Quando non sono addirittura faccende da compagni di scuola, come la splendida duratura vicenda vittoriosa delle schermitrici che hanno fatto di Jesi la capitale d’Italia, e che a Londra hanno contagiato i nostri maschietti fiorettisti, quasi costretti a fare squadra anche loro ed a vincere, per la patria e per l’emulazione. Lo sport nostro vive di belle microstorie che sanno di famiglia: come in fondo v vie e sopravvive il paese, che fra l’altro non ha ancora una politica sportiva autentica, uno sport vero nella scuola. Un sopravvivere simpatico, non esaltante. Magari simpatico perché non esaltante. E simpatico magari meglio che esaltante.

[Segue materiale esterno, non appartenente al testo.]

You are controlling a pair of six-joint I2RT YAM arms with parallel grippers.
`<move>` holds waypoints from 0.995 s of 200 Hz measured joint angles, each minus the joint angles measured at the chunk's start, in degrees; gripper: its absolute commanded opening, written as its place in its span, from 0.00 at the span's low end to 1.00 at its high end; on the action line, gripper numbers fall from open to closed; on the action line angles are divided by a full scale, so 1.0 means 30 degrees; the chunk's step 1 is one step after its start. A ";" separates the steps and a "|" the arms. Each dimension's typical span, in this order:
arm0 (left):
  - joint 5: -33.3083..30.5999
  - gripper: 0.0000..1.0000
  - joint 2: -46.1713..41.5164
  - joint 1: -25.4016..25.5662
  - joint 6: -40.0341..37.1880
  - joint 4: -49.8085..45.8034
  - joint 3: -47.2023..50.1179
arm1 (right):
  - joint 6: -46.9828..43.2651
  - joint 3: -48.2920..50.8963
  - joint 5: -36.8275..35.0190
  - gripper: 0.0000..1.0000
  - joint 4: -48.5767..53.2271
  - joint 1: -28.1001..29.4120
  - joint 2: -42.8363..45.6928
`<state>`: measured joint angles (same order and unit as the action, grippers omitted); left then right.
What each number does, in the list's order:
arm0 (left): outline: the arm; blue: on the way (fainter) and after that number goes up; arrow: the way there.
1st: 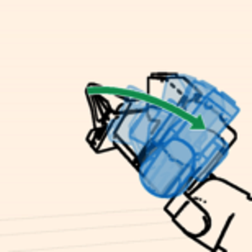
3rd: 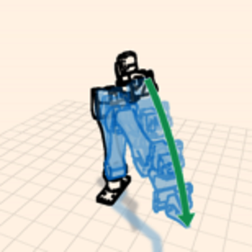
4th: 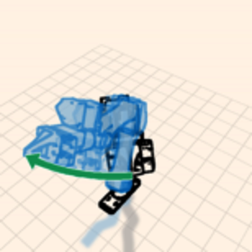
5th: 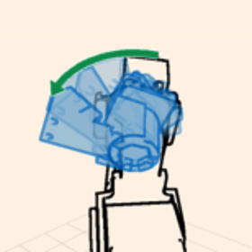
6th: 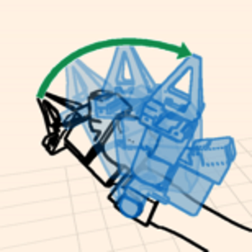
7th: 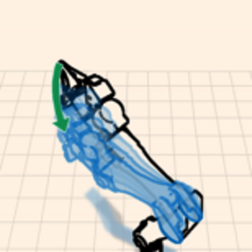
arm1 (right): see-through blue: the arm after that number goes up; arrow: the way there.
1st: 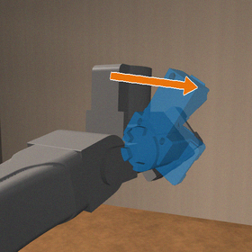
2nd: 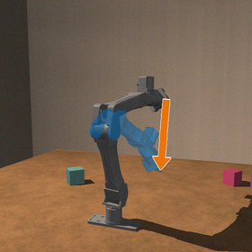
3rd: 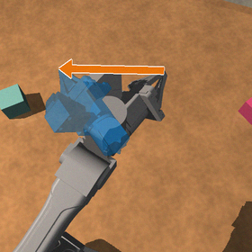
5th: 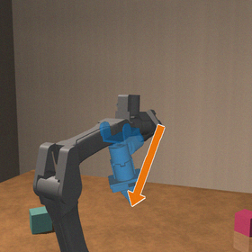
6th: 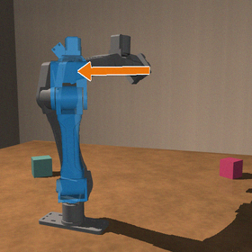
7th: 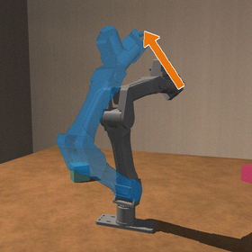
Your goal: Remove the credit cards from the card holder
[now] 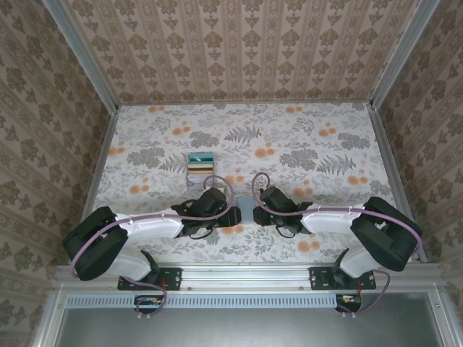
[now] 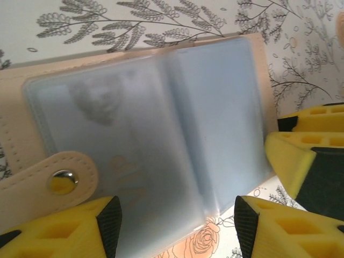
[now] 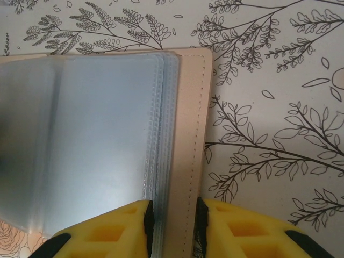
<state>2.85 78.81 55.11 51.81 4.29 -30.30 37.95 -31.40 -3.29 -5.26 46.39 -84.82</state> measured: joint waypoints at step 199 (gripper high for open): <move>-0.1392 0.61 -0.0386 0.0000 0.0444 -0.1858 0.0087 | 0.0299 -0.0015 0.0007 0.31 -0.0204 0.0175 -0.0073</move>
<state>-1.32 77.65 55.11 53.15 -1.28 -30.04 38.85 -31.44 -3.27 -5.87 46.92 -85.03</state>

Tutto questo è molto bello. Però non è solennemente glorioso, storicamente sontuoso nel gran mondo dello sport. Un gran mondo che peraltro ha posti tanto seducenti e scintillanti quanto pericolosi. Si pensi al quel continente che si chiama football, dove facciamo cose importanti che però ci disfano tanti principi morali, ci portano spesso a frequentare una crapula da basso impero. Questi sono i giorni buoni per fare certi calcoli, dentro noi stessi.
Ma intanto guardiamo come tutti a Usain Bolt, parliamo di Usain Bolt. Non è vero che mai nessun atleta fu circondato, spinto ma anche avvolto, condizionato da un’attesa così grande. Carl Lewis arrivò per gli Usa ai Giochi di Los Angeles 1984 con il compito (svolto) addirittura di emulare Jesse Owens che, statunitense e nero come lui, nell’atletica aveva vinto quattro medaglie d’oro a Berlino 1936, Giochi del nazismo, sfidando e ridicolizzando le attese “ariane” di Hitler.
Casomai è vero che mai una così piccola porzione di mondo, quale è la sua Giamaica, ha bloccato tutto il resto del pianeta intorno alle gesta non solo di un suo uomo, ma di tutto un movimento come quello dello sprint, maschile e femminile.
In una Londra poi piena di giamaicani fattisi inglesi anzi britannici per fame, e visitata poche ore prima della finale dei 100 dallo straordinario evento del tennis, dove lo scozzese Murray ha vinto a Wimbledon inteso come court olimpico sullo svizzero Federer che aveva vinto pochi giorni prima a Wimbledon inteso come court massimo del tennis professionistico.
Bolt, allora. Anni 26 il 21 agosto, tre vittorie olimpiche (100, 200 e staffetta) a Pechino 2008, poi Londra: primo in 9”63, “resiste” il suo record mondiale (9”58 nel 2009). E’ alto 1,96, pesa 93 chili. Svolazza come nessuno, lanciato va ai 44 e passa all’ora, copre i 100 metri in appena 41 falcate e mezza, toccando terra con i piedi per due secondi e mezzo in tutto. Ha vinto facile su Yohan Blake, il connazionale nonché amicone che lo aveva battuto due volte quest’anno.
Ha eseguito tutto il suo vasto repertorio mimico. Ma si è anche fatto il segno della croce, prima del via. Senza precedenti il suo bis d’oro olimpico. E’ già ricco, diventerà ricchissimo, straricco. Spesso il campione ti annichilisce: lui sembra intento persino più a essere simpatico che a vincere. Auguri di farcela sempre, specialmente contro le affettuose violenze al quale sottoporremo sempre più il suo personaggio.